In order to maximize the useful life of a concrete roadway, the design must accommodate various loads to which the slab is subjected and the stresses resulting therefrom. For example, thermal loads result from variations in the ambient temperature. Annual temperature variations of more than 60 degrees Celsius are not uncommon in many areas. Expansion/contraction cycles from temperature changes can be accommodated somewhat by forming construction or expansion joints at regular intervals to allow relative movement between adjacent slab sections. Expansion joints usually comprise gaps between adjacent concrete slabs. The gaps are filled with resilient materials, such as an elastomeric caulk. The caulk expands and compresses in response to the thermal loads on the slabs. Concrete normally reaches its design strength approximately 28 days after it is poured. Partially-cured or "green" concrete can be saw cut relatively easily. Therefore, construction and expansion joints are often cut in concrete slabs when they are partially cured and the fresh concrete is green.

Special slip-forming equipment is commonly used for pouring continuous slabs for concrete roadways. Cracks are expected in large concrete slabs, such as roadways constructed with slip-forming equipment. The crack locations can be controlled by sawing concrete slabs part-way through to form construction joints. Weakened areas are thus formed with less cross-sectional area to resist bending and other stresses. By providing such joints at periodic intervals, cracks are generally limited to the areas of the construction joints whereby intermediate areas tend to remain intact. After partial saw cut construction joints have been formed, a slab will tend to crack along them. The slab will thus be effectively divided into multiple slab sections.
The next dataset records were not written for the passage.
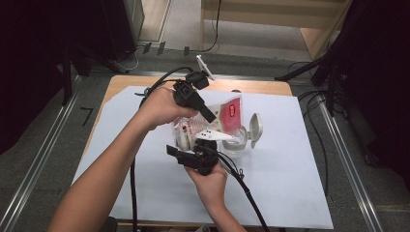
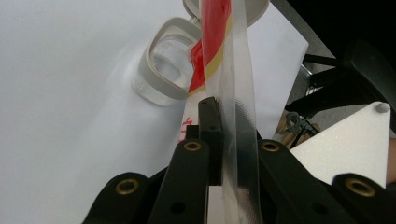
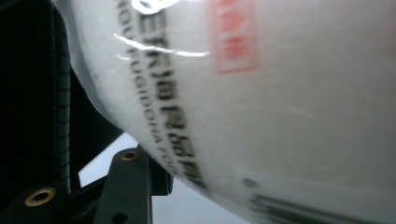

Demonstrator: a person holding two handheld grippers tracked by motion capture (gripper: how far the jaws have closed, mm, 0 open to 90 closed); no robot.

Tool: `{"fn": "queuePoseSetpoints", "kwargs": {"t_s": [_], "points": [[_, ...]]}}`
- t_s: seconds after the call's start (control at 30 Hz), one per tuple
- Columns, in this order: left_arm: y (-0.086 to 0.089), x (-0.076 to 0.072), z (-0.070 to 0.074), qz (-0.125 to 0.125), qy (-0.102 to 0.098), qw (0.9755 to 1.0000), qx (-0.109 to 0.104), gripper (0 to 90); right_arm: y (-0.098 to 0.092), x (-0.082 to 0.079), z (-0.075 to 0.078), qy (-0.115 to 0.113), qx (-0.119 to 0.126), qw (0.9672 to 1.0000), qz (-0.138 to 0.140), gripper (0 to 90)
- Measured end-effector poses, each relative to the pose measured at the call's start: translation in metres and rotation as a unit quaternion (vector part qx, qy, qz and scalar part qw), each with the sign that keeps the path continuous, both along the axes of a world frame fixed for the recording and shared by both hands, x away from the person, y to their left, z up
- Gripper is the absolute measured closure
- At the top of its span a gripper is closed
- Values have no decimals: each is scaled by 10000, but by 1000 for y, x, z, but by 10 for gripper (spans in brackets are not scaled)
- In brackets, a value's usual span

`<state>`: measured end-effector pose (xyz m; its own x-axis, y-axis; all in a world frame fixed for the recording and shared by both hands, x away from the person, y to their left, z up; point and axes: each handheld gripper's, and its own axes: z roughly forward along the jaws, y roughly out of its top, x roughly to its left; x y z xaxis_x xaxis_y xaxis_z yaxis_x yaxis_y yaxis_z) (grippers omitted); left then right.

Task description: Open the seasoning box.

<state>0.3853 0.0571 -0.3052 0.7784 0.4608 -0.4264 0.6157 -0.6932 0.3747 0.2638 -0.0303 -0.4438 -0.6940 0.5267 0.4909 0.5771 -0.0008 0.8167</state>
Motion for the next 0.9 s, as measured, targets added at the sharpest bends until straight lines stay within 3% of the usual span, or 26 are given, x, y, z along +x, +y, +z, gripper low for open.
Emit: {"fn": "queuePoseSetpoints", "kwargs": {"t_s": [0.13, 0.17, 0.4, 0.53, 0.73, 0.9], "points": [[1, 2, 2, 87, 62, 9999, 34, 877, 0, 5, 0, 76, 65, 9999, 32, 600], [2, 4, 2, -7, 81, 9999, 75, 877, 0, 5, 1, 92, 72, 9999, 46, 601], [-1, 5, 5, 86, 137, 9998, -68, 860, -1, 6, 7, 247, 372, 9990, 24, 605], [-3, 5, 8, 92, 142, 9998, -67, 860, -1, 6, 12, 239, 394, 9989, 33, 593], [-5, 5, 10, 114, 165, 9998, -62, 859, -1, 5, 15, 164, 257, 9995, -3, 562], [-7, 5, 8, 88, 149, 9998, 44, 860, 1, 3, 13, -2, -71, 10000, 15, 594]]}}
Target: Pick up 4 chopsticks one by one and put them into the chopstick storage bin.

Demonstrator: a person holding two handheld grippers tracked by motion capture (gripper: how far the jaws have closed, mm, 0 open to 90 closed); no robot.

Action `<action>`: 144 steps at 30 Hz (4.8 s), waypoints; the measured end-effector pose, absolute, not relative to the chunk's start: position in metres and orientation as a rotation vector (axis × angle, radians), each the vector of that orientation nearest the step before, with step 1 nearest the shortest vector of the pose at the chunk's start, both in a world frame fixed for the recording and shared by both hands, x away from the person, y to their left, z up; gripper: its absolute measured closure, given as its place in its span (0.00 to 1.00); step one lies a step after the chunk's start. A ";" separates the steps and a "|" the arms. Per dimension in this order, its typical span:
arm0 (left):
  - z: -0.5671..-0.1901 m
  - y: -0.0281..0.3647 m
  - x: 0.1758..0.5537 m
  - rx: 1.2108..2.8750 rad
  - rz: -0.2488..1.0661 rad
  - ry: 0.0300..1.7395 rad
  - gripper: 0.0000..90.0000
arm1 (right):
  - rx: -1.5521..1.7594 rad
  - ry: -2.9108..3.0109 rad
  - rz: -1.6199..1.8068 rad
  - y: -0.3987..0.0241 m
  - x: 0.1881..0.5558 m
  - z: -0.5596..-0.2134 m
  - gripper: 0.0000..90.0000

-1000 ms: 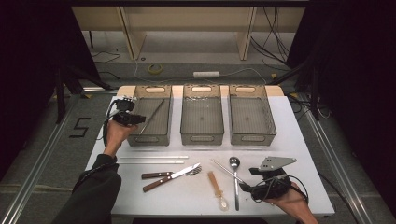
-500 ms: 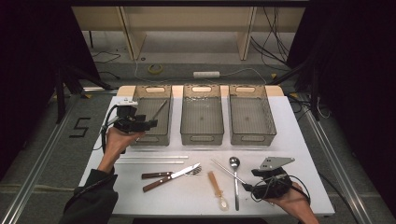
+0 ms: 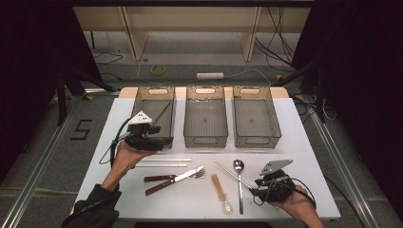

In conventional reinforced concrete roadway construction, steel reinforcing rod dowels are placed across the areas in which the construction joints are cut. The dowels transfer loads between the slab sections. Otherwise the slab sections could act as independent structural elements separated from each other by cracks along their respective construction joints. However, with the construction joints spanned by reinforcing dowels, the adjacent slab sections are generally retained in alignment with each other.

A common practice to accommodate expansion and contraction of the adjacent slab sections is to apply a coat of grease to one end of each reinforcing dowel to permit limited longitudinal slippage. The grease-coated end of a reinforcing dowel can thus reciprocate slightly within the concrete slab in which it is encased.

In conventional concrete slab construction, the dowels are typically secured in place by wire baskets while the concrete slab is being poured. The baskets are adapted for placement on a crushed rock roadway base. The dowels are thus supported over the roadway base at predetermined heights and can be placed approximately medially within the slab.

Such prior art dowel and basket combinations suffered from several disadvantages. For example, the relatively small diameters of the steel reinforcing bar dowels tended to concentrate shear forces over relatively small contact areas. The aforementioned technique of coating one end of a dowel with grease tended to introduce annular clearance between the slab and the dowel. This clearance could lead to the dowels working themselves even more loose after being subjected to relatively large dynamic loads over prolonged periods of time. Loose dowels can lead to premature slab deterioration and failure.

Moreover, previous basket designs included reinforcing wire members which extended across a construction joint. The normal procedure was to cut these joint-spanning wires before the cement was placed. Omitting this step could result in "locked" construction joints. Previous basket designs also interfered with concrete pouring operations.

Heretofore there has not been available a tubular reinforcing dowel system and method with the advantages and features of the present invention.

SUMMARY OF THE INVENTION

In the practice of the present invention, a tubular reinforcing dowel system is provided which includes a plurality of dowel members each comprising a hollow dowel tube and a dowel core. The dowel tube comprises a first material, such as composite fiber or stainless steel. The dowel core comprises a second material, such as hydraulic cement. A basket assembly includes a pair of horizontal runners and a plurality of stands mounted in corresponding, longitudinally-opposed pairs on respective runners. In the practice of the method of the present invention, a roadway is constructed with a crushed rock base and a concrete slab poured thereover. A plurality of dowel members are mounted on a basket assembly by securing the dowel member ends to the basket assembly stands. The basket assembly is then placed on top of the crushed rock base. The slab is poured on top of the crushed rock base and encases the dowel members. A construction joint is saw-cut into the slab over the dowel members.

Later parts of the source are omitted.